_WHAT THE EXERCISE ASKS_.
Would you output the whole of the data exactly?
▼▼▼
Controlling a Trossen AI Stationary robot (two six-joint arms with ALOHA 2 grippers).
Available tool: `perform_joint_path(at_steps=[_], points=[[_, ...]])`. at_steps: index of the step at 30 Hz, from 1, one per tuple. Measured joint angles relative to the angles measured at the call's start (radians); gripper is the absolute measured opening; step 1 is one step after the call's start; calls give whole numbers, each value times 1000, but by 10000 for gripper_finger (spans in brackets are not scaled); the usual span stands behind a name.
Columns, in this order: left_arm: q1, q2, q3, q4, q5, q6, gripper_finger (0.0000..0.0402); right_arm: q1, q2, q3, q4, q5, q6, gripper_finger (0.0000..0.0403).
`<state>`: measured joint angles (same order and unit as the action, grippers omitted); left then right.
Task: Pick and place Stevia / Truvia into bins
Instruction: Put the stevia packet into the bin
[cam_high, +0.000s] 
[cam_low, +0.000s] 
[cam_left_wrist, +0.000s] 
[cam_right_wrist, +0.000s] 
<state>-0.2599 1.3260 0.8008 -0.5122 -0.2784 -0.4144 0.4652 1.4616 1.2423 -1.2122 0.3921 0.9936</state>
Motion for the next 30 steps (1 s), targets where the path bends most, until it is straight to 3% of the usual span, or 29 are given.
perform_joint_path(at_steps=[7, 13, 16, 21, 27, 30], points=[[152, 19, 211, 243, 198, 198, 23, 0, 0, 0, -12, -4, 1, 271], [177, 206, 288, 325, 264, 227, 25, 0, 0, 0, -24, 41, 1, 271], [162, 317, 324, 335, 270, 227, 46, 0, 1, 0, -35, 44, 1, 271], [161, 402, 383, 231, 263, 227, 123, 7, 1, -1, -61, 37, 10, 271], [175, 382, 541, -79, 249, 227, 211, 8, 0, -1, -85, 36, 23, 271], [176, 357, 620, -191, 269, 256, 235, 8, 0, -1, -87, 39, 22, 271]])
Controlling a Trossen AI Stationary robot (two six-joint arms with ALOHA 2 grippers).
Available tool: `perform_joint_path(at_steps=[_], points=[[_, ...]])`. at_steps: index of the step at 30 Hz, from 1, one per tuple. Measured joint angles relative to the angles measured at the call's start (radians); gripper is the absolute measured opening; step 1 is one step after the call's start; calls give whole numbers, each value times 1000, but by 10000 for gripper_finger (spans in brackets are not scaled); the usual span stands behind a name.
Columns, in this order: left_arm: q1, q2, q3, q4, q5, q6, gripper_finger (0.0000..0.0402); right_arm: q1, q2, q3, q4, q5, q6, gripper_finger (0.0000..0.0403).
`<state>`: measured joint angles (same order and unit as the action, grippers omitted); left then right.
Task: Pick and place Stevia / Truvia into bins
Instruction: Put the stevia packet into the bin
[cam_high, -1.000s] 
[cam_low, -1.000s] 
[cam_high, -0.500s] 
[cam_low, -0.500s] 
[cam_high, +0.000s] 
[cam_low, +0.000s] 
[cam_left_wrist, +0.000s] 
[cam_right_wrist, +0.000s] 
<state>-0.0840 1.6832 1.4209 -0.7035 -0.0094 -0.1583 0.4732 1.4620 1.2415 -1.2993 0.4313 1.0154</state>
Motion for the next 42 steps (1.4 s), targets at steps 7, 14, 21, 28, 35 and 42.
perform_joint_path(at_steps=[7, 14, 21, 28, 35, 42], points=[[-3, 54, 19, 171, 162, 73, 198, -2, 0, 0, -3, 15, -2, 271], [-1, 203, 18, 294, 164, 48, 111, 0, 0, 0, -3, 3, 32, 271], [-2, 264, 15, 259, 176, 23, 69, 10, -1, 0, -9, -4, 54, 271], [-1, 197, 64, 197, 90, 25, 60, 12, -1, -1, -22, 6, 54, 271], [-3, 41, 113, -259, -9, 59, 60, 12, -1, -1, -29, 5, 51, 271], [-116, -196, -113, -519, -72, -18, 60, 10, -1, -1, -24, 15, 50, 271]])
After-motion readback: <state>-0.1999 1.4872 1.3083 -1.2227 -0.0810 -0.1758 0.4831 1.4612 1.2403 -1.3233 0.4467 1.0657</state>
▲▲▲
_WRITTEN REPLY_.
Controlling a Trossen AI Stationary robot (two six-joint arms with ALOHA 2 grippers).
Available tool: `perform_joint_path(at_steps=[_], points=[[_, ...]])`. at_steps: index of the step at 30 Hz, from 1, one per tuple. Measured joint angles relative to the angles measured at the call's start (radians); gripper is the absolute measured opening; step 1 is one step after the call's start; calls give whole numbers, each value times 1000, but by 10000 for gripper_finger (spans in brackets are not scaled); the usual span stands behind a name.
Columns, in this order: left_arm: q1, q2, q3, q4, q5, q6, gripper_finger (0.0000..0.0402); right_arm: q1, q2, q3, q4, q5, q6, gripper_finger (0.0000..0.0403).
`<state>`: measured joint angles (same order and unit as the action, grippers omitted); left then right.
Task: Pick and place Stevia / Truvia into bins
Instruction: Put the stevia packet into the bin
[cam_high, +0.000s] 
[cam_low, +0.000s] 
[cam_left_wrist, +0.000s] 
[cam_right_wrist, +0.000s] 
<state>-0.2599 1.3260 0.8008 -0.5122 -0.2784 -0.4144 0.4652 1.4616 1.2423 -1.2122 0.3921 0.9936</state>
Motion for the next 30 steps (1 s), targets where the path bends most, until it is straight to 3% of the usual span, or 29 are given.
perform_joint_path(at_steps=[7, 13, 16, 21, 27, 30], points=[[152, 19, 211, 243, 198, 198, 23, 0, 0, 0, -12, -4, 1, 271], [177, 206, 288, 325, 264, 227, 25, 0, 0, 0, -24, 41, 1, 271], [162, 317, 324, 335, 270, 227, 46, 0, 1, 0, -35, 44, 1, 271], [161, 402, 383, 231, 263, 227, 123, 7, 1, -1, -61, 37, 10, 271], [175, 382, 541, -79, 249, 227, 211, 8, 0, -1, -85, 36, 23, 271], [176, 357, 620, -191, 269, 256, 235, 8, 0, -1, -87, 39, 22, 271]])
Controlling a Trossen AI Stationary robot (two six-joint arms with ALOHA 2 grippers).
Available tool: `perform_joint_path(at_steps=[_], points=[[_, ...]])`. at_steps: index of the step at 30 Hz, from 1, one per tuple. Measured joint angles relative to the angles measured at the call's start (radians); gripper is the absolute measured opening; step 1 is one step after the call's start; calls give whole numbers, each value times 1000, but by 10000 for gripper_finger (spans in brackets are not scaled); the usual span stands behind a name.
Columns, in this order: left_arm: q1, q2, q3, q4, q5, q6, gripper_finger (0.0000..0.0402); right_arm: q1, q2, q3, q4, q5, q6, gripper_finger (0.0000..0.0403).
`<state>`: measured joint angles (same order and unit as the action, grippers omitted); left then right.
Task: Pick and place Stevia / Truvia into bins
Instruction: Put the stevia packet into the bin
[cam_high, -1.000s] 
[cam_low, -1.000s] 
[cam_high, -0.500s] 
[cam_low, -0.500s] 
[cam_high, +0.000s] 
[cam_low, +0.000s] 
[cam_left_wrist, +0.000s] 
[cam_right_wrist, +0.000s] 
<state>-0.0840 1.6832 1.4209 -0.7035 -0.0094 -0.1583 0.4732 1.4620 1.2415 -1.2993 0.4313 1.0154</state>
Motion for the next 42 steps (1.4 s), targets at steps 7, 14, 21, 28, 35 and 42.
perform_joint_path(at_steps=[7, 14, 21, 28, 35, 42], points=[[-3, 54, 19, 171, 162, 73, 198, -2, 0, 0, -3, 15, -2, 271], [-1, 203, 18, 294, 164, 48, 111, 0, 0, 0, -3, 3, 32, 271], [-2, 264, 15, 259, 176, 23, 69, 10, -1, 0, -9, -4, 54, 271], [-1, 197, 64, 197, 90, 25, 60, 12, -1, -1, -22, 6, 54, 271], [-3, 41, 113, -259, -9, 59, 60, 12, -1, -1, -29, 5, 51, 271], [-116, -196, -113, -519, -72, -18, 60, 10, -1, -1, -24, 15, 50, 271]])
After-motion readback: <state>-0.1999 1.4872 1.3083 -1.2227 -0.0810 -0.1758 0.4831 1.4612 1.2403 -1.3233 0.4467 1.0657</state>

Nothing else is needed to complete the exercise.